**Problem statement**
The records that follow must be reproduced in full, exactly as written.
/---
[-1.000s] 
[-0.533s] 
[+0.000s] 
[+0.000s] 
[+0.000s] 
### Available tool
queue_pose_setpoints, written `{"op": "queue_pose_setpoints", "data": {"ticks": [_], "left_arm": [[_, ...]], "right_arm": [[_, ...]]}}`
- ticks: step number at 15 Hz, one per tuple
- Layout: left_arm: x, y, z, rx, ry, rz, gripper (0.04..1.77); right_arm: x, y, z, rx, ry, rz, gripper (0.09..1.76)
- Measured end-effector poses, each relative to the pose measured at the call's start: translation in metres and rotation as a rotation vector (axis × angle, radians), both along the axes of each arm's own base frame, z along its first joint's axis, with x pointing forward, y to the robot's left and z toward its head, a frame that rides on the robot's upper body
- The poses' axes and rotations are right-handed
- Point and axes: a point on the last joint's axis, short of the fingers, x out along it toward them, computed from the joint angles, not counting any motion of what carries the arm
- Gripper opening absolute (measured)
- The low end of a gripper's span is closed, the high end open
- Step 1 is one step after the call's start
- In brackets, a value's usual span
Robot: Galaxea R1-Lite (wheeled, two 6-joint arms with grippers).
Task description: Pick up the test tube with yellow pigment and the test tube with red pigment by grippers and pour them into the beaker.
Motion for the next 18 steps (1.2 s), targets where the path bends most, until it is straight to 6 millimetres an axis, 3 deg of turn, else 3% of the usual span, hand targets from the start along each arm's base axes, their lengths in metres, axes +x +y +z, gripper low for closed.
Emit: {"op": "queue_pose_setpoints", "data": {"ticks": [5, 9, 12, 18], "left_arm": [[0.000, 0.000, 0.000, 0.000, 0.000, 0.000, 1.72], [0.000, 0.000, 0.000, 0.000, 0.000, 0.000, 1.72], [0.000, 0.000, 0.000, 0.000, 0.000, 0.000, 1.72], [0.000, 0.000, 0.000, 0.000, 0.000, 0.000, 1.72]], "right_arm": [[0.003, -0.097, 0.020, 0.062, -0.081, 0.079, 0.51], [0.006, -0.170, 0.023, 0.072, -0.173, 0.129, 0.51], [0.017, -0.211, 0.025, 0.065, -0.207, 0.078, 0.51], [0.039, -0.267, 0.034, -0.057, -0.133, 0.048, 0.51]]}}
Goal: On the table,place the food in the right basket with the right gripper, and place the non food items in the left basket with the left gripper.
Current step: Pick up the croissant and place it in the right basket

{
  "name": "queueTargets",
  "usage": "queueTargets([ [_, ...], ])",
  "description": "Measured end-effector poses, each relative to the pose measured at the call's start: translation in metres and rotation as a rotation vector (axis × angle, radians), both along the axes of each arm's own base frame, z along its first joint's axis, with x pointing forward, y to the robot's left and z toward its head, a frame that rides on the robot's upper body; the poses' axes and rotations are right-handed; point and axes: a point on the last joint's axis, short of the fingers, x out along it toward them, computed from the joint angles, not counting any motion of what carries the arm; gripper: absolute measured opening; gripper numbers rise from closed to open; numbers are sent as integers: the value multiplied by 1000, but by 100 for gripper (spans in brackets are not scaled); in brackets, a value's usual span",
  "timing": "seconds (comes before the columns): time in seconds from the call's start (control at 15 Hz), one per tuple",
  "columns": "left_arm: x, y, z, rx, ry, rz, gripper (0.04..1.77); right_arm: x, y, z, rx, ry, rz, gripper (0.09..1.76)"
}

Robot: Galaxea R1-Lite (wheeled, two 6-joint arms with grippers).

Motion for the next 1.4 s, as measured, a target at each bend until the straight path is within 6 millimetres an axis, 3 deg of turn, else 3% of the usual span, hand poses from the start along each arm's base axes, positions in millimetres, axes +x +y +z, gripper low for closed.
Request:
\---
**Result**
[-1.000s] 
[-0.533s] 
[+0.000s] 
[+0.000s] 
[+0.000s] 
### Available tool
queue_pose_setpoints, written `{"op": "queue_pose_setpoints", "data": {"ticks": [_], "left_arm": [[_, ...]], "right_arm": [[_, ...]]}}`
- ticks: step number at 15 Hz, one per tuple
- Layout: left_arm: x, y, z, rx, ry, rz, gripper (0.04..1.77); right_arm: x, y, z, rx, ry, rz, gripper (0.09..1.76)
- Measured end-effector poses, each relative to the pose measured at the call's start: translation in metres and rotation as a rotation vector (axis × angle, radians), both along the axes of each arm's own base frame, z along its first joint's axis, with x pointing forward, y to the robot's left and z toward its head, a frame that rides on the robot's upper body
- The poses' axes and rotations are right-handed
- Point and axes: a point on the last joint's axis, short of the fingers, x out along it toward them, computed from the joint angles, not counting any motion of what carries the arm
- Gripper opening absolute (measured)
- The low end of a gripper's span is closed, the high end open
- Step 1 is one step after the call's start
- In brackets, a value's usual span
Robot: Galaxea R1-Lite (wheeled, two 6-joint arms with grippers).
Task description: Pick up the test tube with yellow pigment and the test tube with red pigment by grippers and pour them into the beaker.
Motion for the next 18 steps (1.2 s), targets where the path bends most, until it is straight to 6 millimetres an axis, 3 deg of turn, else 3% of the usual span, hand targets from the start along each arm's base axes, their lengths in metres, axes +x +y +z, gripper low for closed.
Emit: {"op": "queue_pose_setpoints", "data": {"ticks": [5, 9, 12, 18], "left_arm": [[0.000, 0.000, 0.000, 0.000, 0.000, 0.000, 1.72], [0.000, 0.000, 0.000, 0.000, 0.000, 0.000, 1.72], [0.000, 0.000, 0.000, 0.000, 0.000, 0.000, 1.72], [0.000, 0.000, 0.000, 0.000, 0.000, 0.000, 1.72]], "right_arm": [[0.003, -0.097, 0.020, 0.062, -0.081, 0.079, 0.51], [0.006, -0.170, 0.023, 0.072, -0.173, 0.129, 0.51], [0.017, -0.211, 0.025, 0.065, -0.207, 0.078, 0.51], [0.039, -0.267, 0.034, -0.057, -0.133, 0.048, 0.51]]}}
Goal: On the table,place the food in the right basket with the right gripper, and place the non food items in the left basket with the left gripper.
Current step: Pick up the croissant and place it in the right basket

{
  "name": "queueTargets",
  "usage": "queueTargets([ [_, ...], ])",
  "description": "Measured end-effector poses, each relative to the pose measured at the call's start: translation in metres and rotation as a rotation vector (axis × angle, radians), both along the axes of each arm's own base frame, z along its first joint's axis, with x pointing forward, y to the robot's left and z toward its head, a frame that rides on the robot's upper body; the poses' axes and rotations are right-handed; point and axes: a point on the last joint's axis, short of the fingers, x out along it toward them, computed from the joint angles, not counting any motion of what carries the arm; gripper: absolute measured opening; gripper numbers rise from closed to open; numbers are sent as integers: the value multiplied by 1000, but by 100 for gripper (spans in brackets are not scaled); in brackets, a value's usual span",
  "timing": "seconds (comes before the columns): time in seconds from the call's start (control at 15 Hz), one per tuple",
  "columns": "left_arm: x, y, z, rx, ry, rz, gripper (0.04..1.77); right_arm: x, y, z, rx, ry, rz, gripper (0.09..1.76)"
}

Robot: Galaxea R1-Lite (wheeled, two 6-joint arms with grippers).

Motion for the next 1.4 s, as measured, a target at each bend until the straight path is within 6 millimetres an axis, 3 deg of turn, else 3% of the usual span, hand poses from the start along each arm's base axes, positions in millimetres, axes +x +y +z, gripper low for closed.
Request:

The work on this exercise is complete.